Even JD Wetherspoon’s Martin told The Morning Advertiser​ his biggest concern about Brexit for the pub industry is its people. “The main worry for the trade relates to the availability of migrant staff,” he said.

“In this area I feel that a sensible level of immigration does indeed benefit the economy.

“However, New Zealand, Australia, Canada and Singapore, for example, all have robust levels of immigration – and they are obviously not in the EU.

“The licensed trade can make a good case for liberal immigration policies and we shouldn’t have to rely on the undemocratic EU to come up with the answer in this area.”

No deal – ‘no worry’

Where others have erred on the side of caution in relation to a ‘no deal’, Martin said he “strongly believes” that pubs would be “better off” without a deal with the EU.

“This is because the EU, and therefore the UK, currently charges taxes or tariffs on food imported from the 93% of the world that is not in the EU,” he said.

“If we leave the EU without a deal in March 2019, the UK parliament has the power under World Trade Organisation rules to eliminate tariffs on non-EU food and drink imports, which would mean that food imports from the EU would continue to be tariff-free, as they are today.

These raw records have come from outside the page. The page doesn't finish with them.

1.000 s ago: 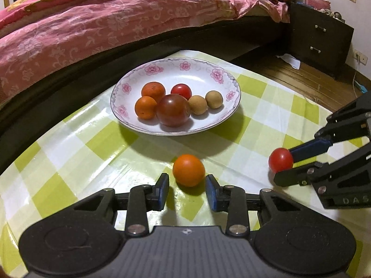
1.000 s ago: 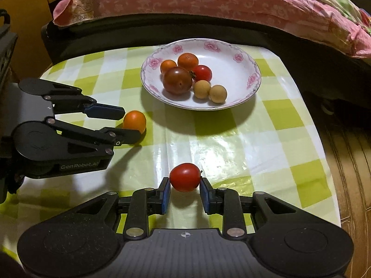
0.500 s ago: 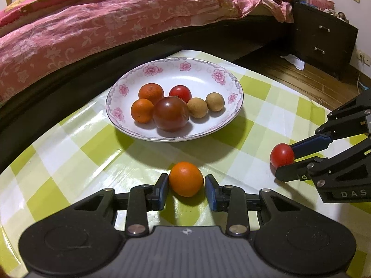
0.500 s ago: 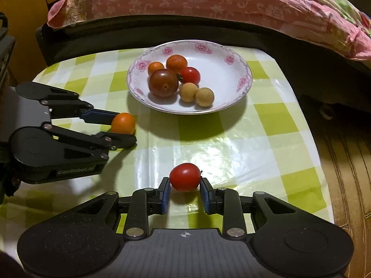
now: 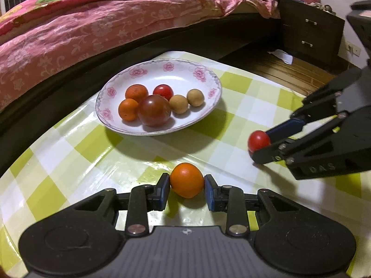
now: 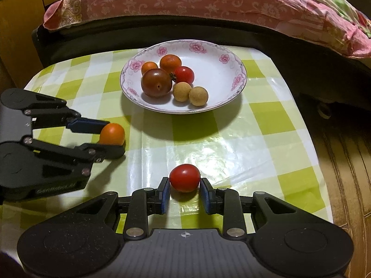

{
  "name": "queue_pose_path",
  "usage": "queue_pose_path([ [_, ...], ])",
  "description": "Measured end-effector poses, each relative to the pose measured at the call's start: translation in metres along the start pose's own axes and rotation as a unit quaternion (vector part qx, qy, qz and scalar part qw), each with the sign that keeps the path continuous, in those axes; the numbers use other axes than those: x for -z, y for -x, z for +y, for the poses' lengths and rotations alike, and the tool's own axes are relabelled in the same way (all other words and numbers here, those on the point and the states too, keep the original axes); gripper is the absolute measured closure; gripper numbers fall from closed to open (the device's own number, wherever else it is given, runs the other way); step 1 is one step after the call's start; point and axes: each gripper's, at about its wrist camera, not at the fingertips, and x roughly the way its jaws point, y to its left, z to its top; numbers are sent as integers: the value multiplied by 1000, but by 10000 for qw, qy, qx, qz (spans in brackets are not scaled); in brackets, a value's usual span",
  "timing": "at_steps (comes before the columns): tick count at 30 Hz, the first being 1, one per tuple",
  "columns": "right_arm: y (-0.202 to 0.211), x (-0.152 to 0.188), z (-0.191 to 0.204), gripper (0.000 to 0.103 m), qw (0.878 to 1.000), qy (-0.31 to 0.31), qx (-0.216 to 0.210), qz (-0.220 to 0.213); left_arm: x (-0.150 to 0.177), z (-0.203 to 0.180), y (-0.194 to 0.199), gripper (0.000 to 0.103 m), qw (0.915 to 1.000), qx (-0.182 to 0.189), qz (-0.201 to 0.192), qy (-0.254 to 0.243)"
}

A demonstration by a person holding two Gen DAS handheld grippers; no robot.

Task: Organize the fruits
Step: 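Grasp the red cherry tomato with the right gripper while the left gripper grasps the orange, then carry the tomato and orange over the white bowl with both grippers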

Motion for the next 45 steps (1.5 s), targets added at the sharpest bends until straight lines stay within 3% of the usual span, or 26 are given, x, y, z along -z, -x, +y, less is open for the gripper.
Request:
queue_pose_path([
  [17,-6,-5,5,70,9999,83,92,-27,5,-6,1,64,9999,-35,36,-154],
  [23,-5,-3,3,71,10000,24,57,44,3,-7,3,64,9999,8,9,-129],
  [28,-1,1,4,79,9999,-36,27,110,3,-7,1,64,10000,-55,78,-10],
  [32,-1,1,8,79,9999,1,108,131,3,-7,3,64,9999,-41,107,17],
  [45,16,-13,6,79,9994,-247,-23,-226,-20,3,19,64,9991,-170,-338,187],
])
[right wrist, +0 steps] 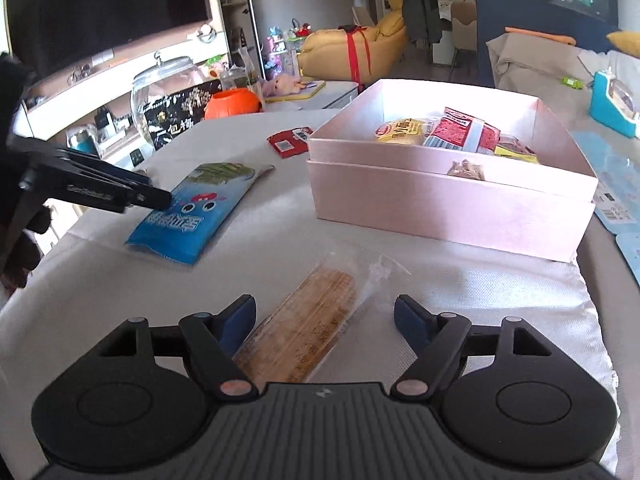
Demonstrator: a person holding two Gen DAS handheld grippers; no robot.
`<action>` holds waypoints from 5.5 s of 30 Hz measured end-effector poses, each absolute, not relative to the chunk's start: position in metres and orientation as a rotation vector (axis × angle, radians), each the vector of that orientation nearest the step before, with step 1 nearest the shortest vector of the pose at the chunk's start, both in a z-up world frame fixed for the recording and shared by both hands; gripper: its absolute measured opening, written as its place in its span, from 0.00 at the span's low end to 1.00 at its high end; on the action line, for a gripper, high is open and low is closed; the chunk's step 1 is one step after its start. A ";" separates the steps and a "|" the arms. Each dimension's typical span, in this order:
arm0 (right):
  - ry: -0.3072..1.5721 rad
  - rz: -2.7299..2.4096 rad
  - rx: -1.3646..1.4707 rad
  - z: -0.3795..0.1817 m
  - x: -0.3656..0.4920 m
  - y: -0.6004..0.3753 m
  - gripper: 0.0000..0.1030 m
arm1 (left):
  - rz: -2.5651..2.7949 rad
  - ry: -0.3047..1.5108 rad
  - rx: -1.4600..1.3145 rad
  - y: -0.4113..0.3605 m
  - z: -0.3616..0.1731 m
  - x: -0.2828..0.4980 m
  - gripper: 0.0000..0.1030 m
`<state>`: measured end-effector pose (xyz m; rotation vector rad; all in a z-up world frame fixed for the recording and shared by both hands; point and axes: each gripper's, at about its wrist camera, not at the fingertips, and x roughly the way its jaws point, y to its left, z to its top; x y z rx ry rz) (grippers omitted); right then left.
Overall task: Organize snacks
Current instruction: 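Grasp the clear bread-stick packet with the right tool while the left reaches the blue packet, then grasp the blue seaweed-snack bag with the left tool while the right holds the bread-stick packet, then lift the blue bag with the left tool while the right lifts the bread-stick packet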
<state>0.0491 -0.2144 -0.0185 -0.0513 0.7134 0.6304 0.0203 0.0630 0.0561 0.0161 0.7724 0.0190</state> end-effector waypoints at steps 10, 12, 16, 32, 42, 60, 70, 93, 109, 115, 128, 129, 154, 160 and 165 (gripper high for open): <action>0.721 0.629 0.004 -0.019 0.054 -0.217 0.75 | -0.072 0.876 0.122 0.000 0.025 0.056 0.74; 0.721 0.631 0.006 -0.020 0.054 -0.216 0.76 | -0.088 0.883 0.094 0.000 0.024 0.059 0.81; 0.721 0.632 0.006 -0.020 0.053 -0.216 0.76 | -0.095 0.883 0.083 0.001 0.022 0.057 0.81; 0.721 0.631 0.002 -0.021 0.052 -0.214 0.78 | 0.000 0.869 0.072 0.036 0.025 0.048 0.84; 0.721 0.632 0.001 -0.021 0.052 -0.214 0.79 | 0.079 0.817 -0.074 0.061 0.042 0.066 0.82; 0.721 0.633 -0.002 -0.021 0.052 -0.213 0.81 | 0.072 0.893 -0.025 0.063 0.015 0.131 0.88; 0.721 0.632 -0.003 -0.021 0.052 -0.212 0.81 | -0.037 0.835 -0.017 0.053 0.054 0.094 0.87; 0.713 0.584 -0.180 -0.022 0.044 -0.194 0.86 | -0.060 0.921 0.034 0.038 0.015 0.089 0.89; 0.723 0.625 -0.166 -0.024 0.053 -0.195 0.94 | -0.120 0.961 -0.060 0.048 0.016 0.136 0.95; 0.724 0.626 -0.164 -0.024 0.052 -0.196 0.94 | -0.120 0.932 0.027 0.039 0.014 0.124 0.93; 0.754 0.629 -0.075 -0.006 0.058 -0.209 0.44 | -0.198 0.614 -0.094 0.034 0.100 -0.010 0.93; 0.745 0.634 -0.069 0.000 0.057 -0.210 0.39 | -0.196 0.581 -0.104 0.035 0.109 -0.019 0.93; 0.698 0.595 -0.067 0.020 0.042 -0.230 0.59 | -0.163 0.605 -0.026 -0.002 0.069 -0.020 0.18; 0.779 0.562 -0.096 -0.008 0.058 -0.213 0.59 | -0.218 0.663 0.044 -0.017 0.064 -0.007 0.22; 0.776 0.542 -0.094 -0.012 0.058 -0.222 0.59 | -0.286 0.756 0.202 -0.046 0.045 -0.005 0.24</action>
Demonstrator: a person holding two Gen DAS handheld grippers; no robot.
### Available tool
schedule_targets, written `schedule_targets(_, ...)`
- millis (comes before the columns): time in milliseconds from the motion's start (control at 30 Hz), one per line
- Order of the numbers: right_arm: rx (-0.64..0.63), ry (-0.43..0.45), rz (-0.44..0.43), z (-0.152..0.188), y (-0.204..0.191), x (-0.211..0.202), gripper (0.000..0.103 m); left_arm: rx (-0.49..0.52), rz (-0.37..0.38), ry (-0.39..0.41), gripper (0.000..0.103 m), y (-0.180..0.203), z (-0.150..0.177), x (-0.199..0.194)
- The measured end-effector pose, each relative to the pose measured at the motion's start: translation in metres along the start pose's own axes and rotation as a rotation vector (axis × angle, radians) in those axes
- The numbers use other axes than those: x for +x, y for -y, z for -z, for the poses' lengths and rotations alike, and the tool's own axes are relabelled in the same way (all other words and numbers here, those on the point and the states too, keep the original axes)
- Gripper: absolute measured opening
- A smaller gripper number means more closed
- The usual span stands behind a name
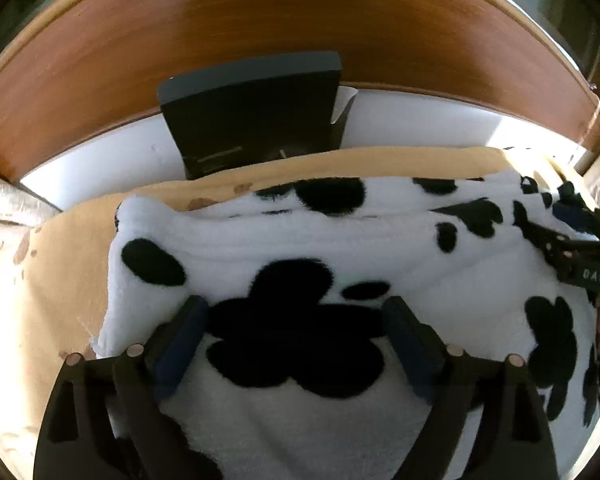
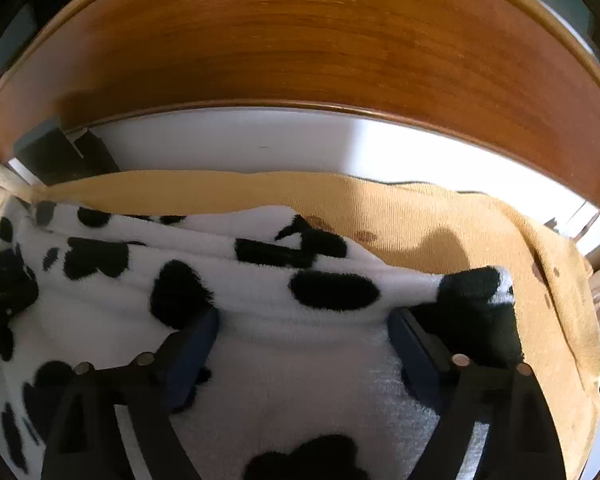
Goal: Fold clothes
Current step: 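Press and smooth the folded fleece flat with both open grippers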
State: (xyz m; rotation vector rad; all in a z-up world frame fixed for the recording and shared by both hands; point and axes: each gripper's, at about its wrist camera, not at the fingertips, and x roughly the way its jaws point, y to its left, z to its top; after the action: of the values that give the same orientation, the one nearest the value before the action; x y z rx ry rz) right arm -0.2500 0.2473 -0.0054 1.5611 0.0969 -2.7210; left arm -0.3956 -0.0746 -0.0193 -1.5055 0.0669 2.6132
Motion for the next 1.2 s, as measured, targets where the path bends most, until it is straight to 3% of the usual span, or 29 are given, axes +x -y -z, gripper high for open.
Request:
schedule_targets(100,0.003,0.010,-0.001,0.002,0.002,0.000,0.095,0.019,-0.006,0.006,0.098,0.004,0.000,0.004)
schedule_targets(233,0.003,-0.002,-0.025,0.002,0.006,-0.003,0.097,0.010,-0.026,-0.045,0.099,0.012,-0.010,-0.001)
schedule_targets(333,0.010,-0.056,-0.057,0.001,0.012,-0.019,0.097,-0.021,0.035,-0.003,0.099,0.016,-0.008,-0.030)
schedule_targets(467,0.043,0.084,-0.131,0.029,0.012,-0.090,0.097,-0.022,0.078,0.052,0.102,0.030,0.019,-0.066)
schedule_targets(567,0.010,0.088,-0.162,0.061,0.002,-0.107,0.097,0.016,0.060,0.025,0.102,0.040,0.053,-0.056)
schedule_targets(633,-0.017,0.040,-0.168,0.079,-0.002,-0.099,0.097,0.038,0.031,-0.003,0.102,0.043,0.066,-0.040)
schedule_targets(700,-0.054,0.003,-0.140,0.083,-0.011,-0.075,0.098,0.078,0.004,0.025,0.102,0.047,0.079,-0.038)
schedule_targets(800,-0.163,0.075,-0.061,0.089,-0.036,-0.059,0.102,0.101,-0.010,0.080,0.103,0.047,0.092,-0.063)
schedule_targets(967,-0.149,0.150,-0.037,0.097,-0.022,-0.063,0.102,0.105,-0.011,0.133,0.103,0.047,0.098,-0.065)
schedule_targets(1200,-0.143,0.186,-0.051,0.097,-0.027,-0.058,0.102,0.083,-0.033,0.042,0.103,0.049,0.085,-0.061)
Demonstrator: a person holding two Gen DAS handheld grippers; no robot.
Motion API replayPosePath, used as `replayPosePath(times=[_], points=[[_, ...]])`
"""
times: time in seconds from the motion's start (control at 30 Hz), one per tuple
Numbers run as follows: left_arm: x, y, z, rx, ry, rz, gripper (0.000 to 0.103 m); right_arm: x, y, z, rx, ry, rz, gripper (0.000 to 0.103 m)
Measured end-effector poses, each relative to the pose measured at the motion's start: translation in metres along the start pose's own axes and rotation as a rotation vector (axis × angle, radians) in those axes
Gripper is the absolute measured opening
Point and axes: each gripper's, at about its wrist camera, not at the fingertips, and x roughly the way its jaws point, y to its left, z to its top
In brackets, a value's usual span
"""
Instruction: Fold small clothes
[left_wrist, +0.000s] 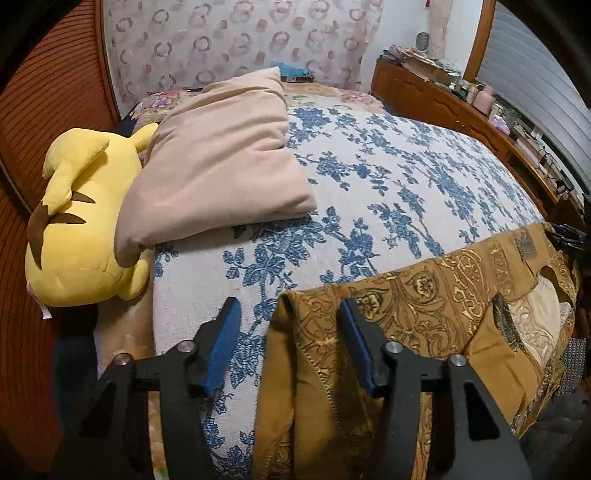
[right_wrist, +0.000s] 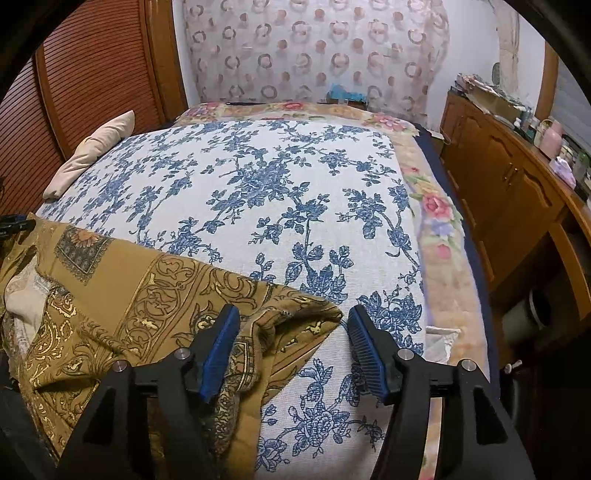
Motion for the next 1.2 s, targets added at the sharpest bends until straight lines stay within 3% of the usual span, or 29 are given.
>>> replayPosePath(times=[0.03, 0.23, 0.3, 0.37, 0.47, 0.6, 0.8, 1.2], points=[[0.000, -0.001, 0.000, 0.003, 0.003, -0.010, 0.038, 0.001, 0.000, 0.000, -0.003, 0.000, 0.001, 0.063], [-0.004, -0.008, -0.005, 0.006, -0.006, -0.060, 0.016, 0.000, 0.000, -0.001, -0.012, 0.008, 0.049, 0.059], [-0.008, -0.009, -0.007, 0.001, -0.020, -0.071, 0.011, -0.003, 0.005, -0.003, -0.024, 0.014, 0.058, 0.048], [-0.014, -0.014, -0.009, 0.008, -0.040, -0.064, 0.009, -0.005, 0.008, -0.004, -0.031, 0.024, 0.073, 0.027], [-0.026, -0.020, -0.013, 0.012, -0.080, -0.059, 0.008, -0.009, 0.013, -0.007, -0.048, 0.017, 0.087, 0.009], [-0.063, -0.027, -0.017, 0.000, -0.193, -0.093, 0.007, -0.028, 0.014, -0.008, -0.018, -0.046, 0.115, 0.006], [-0.137, -0.038, -0.032, -0.054, -0.396, -0.153, 0.007, -0.106, 0.030, -0.010, 0.001, -0.220, 0.199, 0.005], [-0.247, -0.059, -0.014, -0.006, -0.661, -0.163, 0.006, -0.261, 0.047, -0.006, -0.069, -0.514, 0.193, 0.004]])
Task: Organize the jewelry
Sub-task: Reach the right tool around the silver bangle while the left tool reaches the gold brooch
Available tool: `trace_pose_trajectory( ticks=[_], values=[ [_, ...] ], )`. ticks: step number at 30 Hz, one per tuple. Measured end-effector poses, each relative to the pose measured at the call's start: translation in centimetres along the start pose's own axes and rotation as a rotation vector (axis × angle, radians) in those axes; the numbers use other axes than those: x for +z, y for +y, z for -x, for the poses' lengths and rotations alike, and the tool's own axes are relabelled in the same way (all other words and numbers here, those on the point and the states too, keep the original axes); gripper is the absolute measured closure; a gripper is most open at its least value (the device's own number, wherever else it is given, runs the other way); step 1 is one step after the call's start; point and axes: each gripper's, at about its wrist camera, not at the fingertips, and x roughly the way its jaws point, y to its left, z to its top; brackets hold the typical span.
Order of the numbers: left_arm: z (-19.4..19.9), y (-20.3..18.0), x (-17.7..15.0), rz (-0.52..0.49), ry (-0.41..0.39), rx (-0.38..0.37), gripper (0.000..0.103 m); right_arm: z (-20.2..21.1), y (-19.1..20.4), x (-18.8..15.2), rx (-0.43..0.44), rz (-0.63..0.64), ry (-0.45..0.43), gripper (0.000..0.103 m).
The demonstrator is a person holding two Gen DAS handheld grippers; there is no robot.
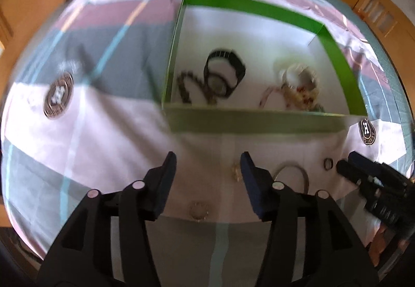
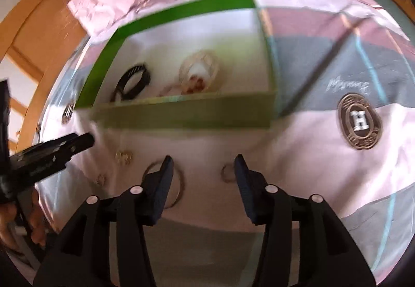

“Wetherspoon has calculated that our costs would reduce by about 3p per meal – and Aussie and Kiwi wine imports, now subject to tariffs, would become cheaper too. All pubs would benefit, not just ours.”

He added: “In summary, no deal equals the best deal for the UK unless the EU negotiators take a wise-up pill and offer us sensible terms.”

The predictions of most industry bodies is that 2018 is going to be tough for the trade. From Brexit, to business rates, to changing consumer demands.

But, it looks like the fight for the future of great British pubs is as strong as ever.